* [Task objective] Below are the records. Gather each line that holds "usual".

* [Data shown]
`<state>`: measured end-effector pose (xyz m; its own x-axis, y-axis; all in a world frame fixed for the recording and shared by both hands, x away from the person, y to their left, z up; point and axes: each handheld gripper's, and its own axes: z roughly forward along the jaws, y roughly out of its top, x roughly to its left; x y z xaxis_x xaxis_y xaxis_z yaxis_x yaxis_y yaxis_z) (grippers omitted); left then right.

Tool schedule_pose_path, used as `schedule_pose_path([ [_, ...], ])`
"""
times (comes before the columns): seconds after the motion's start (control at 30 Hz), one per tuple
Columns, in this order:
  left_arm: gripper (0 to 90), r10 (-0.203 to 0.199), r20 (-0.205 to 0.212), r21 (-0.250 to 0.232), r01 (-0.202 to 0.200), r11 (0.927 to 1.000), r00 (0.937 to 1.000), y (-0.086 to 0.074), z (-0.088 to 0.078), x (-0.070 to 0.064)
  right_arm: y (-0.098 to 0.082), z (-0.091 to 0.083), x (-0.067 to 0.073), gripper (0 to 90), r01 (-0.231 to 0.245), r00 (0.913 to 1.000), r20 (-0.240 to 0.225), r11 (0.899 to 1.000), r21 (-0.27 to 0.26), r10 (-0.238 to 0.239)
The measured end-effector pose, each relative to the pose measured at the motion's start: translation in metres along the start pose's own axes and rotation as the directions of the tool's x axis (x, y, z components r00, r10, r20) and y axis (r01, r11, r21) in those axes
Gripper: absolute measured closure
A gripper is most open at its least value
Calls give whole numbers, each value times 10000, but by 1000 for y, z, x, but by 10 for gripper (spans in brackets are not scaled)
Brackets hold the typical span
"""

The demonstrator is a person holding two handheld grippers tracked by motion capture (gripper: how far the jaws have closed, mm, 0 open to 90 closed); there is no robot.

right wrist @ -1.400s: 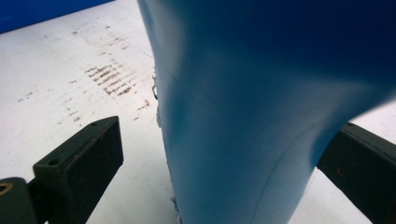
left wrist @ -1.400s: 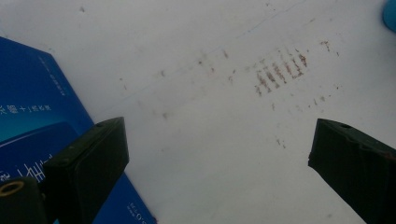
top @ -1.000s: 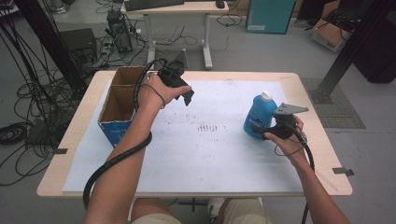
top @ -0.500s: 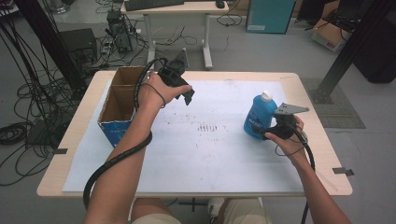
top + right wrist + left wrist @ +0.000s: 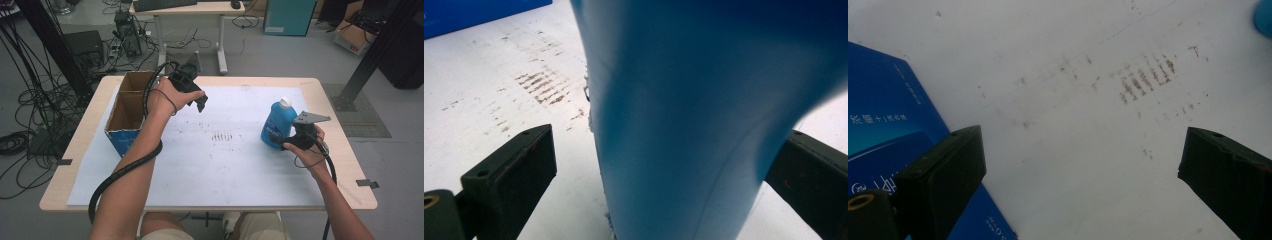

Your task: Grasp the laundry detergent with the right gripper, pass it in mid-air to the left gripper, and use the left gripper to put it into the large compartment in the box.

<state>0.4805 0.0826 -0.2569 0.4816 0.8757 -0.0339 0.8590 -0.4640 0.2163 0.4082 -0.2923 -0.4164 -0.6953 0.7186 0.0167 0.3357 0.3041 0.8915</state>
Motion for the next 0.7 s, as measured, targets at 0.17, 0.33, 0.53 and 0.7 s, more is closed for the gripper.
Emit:
schedule_pose_path([
  [0.17,51,-18,29,27,17,10000,10000,-1,0,1,-1,1,0,47,50,10000,28,10000,-2,-50],
  [0.33,51,-24,-7,28,24,10000,10000,-1,0,1,-1,3,-1,98,40,10000,41,10000,11,-40],
  [0.53,52,44,-60,93,-44,9999,10000,-1,-1,1,-2,5,-1,171,54,9999,134,10000,59,-55],
  [0.7,52,41,-59,103,-40,9999,10000,-1,-1,1,-2,5,-3,250,222,9995,235,9997,33,-223],
])
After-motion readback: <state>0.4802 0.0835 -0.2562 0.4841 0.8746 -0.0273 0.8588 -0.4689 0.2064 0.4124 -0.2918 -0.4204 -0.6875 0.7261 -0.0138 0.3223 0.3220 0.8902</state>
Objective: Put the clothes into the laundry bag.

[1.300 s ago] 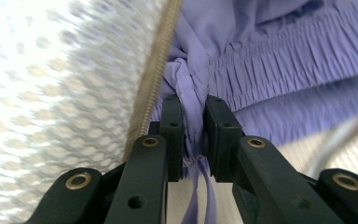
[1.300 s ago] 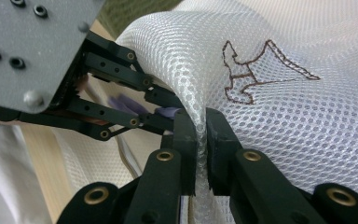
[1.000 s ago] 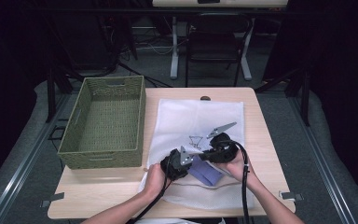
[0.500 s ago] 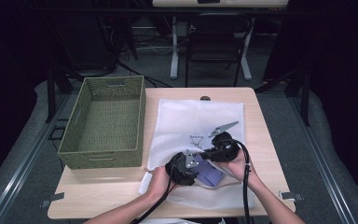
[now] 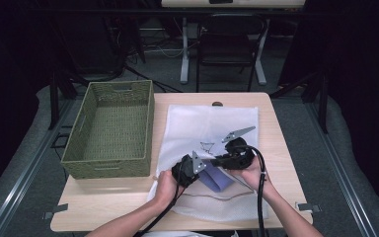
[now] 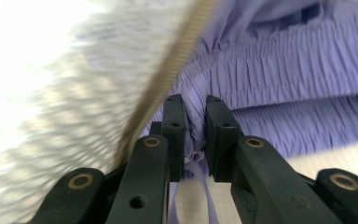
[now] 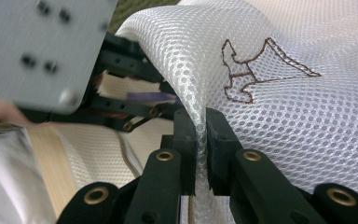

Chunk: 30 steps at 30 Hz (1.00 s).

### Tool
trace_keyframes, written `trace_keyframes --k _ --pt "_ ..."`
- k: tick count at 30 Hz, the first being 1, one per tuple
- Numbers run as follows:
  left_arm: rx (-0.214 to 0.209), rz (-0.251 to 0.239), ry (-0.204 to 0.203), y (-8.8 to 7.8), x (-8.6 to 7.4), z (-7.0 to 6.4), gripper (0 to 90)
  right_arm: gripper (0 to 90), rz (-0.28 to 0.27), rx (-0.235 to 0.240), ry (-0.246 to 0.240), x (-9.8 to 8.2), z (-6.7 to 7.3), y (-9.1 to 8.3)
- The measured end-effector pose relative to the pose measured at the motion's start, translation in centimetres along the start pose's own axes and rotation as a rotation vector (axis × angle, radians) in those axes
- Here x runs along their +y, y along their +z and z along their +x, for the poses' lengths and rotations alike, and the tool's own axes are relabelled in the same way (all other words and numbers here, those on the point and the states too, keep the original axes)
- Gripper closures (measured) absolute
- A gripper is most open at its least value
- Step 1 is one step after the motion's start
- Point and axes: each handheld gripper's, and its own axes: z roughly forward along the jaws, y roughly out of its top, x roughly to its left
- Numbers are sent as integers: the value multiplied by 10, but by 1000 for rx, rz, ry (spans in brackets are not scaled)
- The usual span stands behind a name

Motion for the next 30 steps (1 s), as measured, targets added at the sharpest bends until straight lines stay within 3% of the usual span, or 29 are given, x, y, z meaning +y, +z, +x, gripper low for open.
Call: trace_keyframes --k 2,6,16,21,25,30 --pt "-21 22 -12 6 -1 1 794 845 1 1 3 0 0 0" --pt "-47 56 10 13 -7 -3 761 844 41 1 12 -5 -3 8" --pt "-122 74 29 -5 -5 -4 535 842 37 -10 13 -7 -5 5" --pt "-141 65 42 -13 -2 -10 412 842 32 -13 13 -8 -7 2" --pt "-180 42 44 -22 3 -18 330 842 31 -13 13 -8 -7 2" --pt "-216 17 40 -23 8 -29 278 841 35 -12 15 -8 -7 3"
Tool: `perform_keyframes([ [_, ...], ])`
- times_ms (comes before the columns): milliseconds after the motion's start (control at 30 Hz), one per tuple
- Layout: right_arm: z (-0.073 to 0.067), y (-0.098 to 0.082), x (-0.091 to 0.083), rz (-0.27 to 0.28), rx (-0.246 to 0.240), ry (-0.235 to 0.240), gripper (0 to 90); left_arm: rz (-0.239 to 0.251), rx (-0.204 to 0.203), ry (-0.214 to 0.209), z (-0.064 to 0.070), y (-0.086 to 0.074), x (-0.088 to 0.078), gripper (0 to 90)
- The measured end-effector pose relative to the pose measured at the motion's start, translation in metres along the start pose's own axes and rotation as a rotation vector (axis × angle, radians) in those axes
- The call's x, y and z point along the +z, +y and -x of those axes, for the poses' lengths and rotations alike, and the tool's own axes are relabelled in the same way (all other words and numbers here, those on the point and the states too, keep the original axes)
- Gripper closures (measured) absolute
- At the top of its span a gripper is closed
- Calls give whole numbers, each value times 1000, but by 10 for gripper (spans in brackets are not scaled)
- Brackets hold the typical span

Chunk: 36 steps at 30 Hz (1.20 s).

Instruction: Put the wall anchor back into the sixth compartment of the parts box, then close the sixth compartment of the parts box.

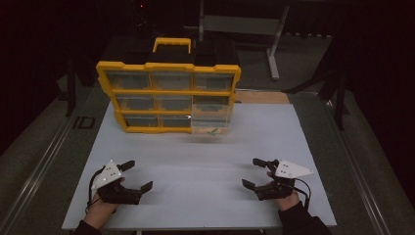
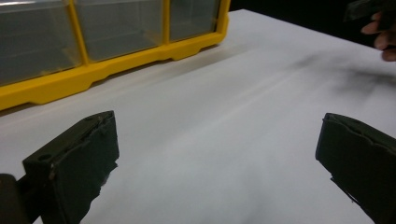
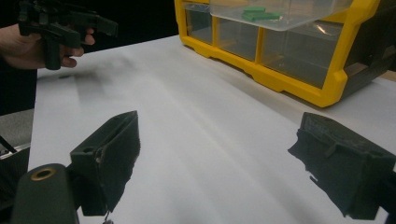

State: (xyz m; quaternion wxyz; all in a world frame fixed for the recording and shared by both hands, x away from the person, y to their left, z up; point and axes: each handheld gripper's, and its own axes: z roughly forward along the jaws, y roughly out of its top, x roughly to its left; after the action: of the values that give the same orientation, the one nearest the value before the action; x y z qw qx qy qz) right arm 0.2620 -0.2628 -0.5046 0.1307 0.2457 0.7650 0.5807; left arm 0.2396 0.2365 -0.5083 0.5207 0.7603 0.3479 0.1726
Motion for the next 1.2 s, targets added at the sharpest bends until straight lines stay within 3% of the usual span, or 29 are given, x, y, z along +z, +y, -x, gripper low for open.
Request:
perform_keyframes([
  [133,-1,-1,1,-4,0,6,137,8,5,25,-2,-3,-2,0],
  [333,-2,-1,1,-4,0,9,137,68,-9,29,-5,-2,-6,8],
  [433,-2,-1,2,-4,-1,13,137,79,-48,28,-8,-2,-9,38],
  [500,-3,0,2,-4,-1,14,137,89,-102,15,-10,-1,-11,39],
  [567,-3,0,2,-2,-1,15,137,77,-123,39,-10,1,-13,31],
  [633,-4,0,2,-3,-3,13,137,78,-104,71,-8,2,-16,4],
  [933,-4,3,-1,13,-9,6,131,116,-66,66,-5,0,-18,0],
  [1067,-5,4,-1,8,-4,-2,124,102,-68,56,-5,0,-16,0],
  [1133,-6,6,-1,2,-12,-11,113,88,-53,72,-3,0,-14,0],
  [1200,-7,7,-3,12,-2,20,107,78,-45,67,-2,0,-13,0],
])
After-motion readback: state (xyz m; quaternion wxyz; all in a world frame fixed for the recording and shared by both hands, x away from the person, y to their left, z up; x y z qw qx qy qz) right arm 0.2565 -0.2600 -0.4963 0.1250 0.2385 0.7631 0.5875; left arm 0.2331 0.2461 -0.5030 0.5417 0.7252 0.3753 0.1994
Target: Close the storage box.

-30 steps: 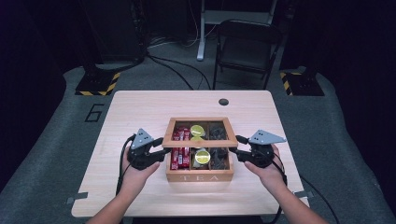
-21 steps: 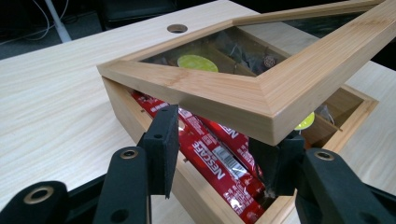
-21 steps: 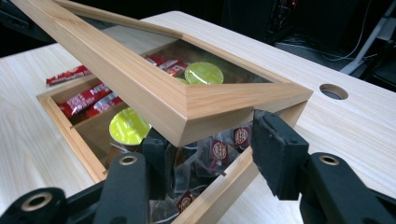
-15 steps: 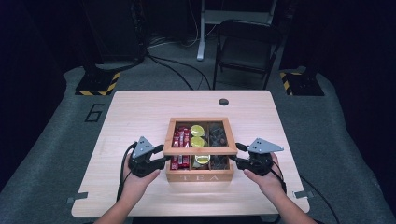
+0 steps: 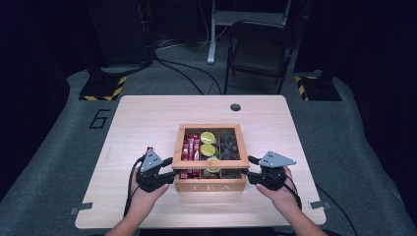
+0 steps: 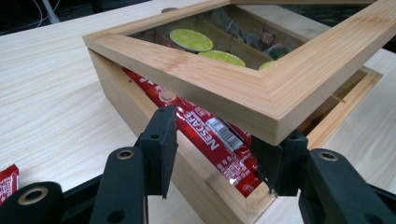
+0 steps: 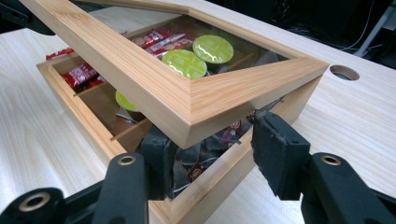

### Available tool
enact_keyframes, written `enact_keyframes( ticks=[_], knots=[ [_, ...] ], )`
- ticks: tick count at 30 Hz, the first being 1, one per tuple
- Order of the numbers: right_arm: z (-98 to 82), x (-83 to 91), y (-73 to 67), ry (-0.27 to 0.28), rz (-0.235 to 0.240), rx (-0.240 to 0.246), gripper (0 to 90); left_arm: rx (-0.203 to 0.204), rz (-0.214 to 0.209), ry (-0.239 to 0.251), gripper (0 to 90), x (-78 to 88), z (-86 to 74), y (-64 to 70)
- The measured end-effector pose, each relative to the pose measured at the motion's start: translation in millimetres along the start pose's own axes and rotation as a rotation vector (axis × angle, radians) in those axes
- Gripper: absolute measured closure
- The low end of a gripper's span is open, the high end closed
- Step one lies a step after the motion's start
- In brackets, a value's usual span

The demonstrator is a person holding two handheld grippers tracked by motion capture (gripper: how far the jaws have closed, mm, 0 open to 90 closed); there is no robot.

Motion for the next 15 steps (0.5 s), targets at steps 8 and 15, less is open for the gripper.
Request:
enact_keyframes(
  ticks=[8, 15],
  knots=[
    [-8.0, -3.1, -2.0, -0.016, 0.005, -0.013, 49.3, 0.008, 0.006, -0.011, 50.6, -2.7, -7.0, 2.1],
    [-14.5, -4.4, -5.0, -0.035, 0.018, -0.016, 46.1, 0.014, 0.01, -0.02, 48.1, -4.4, -14.5, 3.6]
  ],
)
Point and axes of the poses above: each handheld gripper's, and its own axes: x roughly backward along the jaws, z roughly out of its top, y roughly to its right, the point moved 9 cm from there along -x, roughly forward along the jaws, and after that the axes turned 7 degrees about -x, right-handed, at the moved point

* [Output of the exercise]
- The usual span stands behind a name
Motion for the next 30 steps (1 s), as measured, targets added at the sharpest bends until straight lines stay within 3% of the usual span, or 29 are given, x, y, z meaning +y, +z, +x, gripper low for open.
Motion for the next 1.2 s, targets added at the sharpest bends until straight lines stay within 3% of the usual span, or 29 are given, x, y, z along +z, +y, -x, gripper low for open.
- In brackets, a value's usual span

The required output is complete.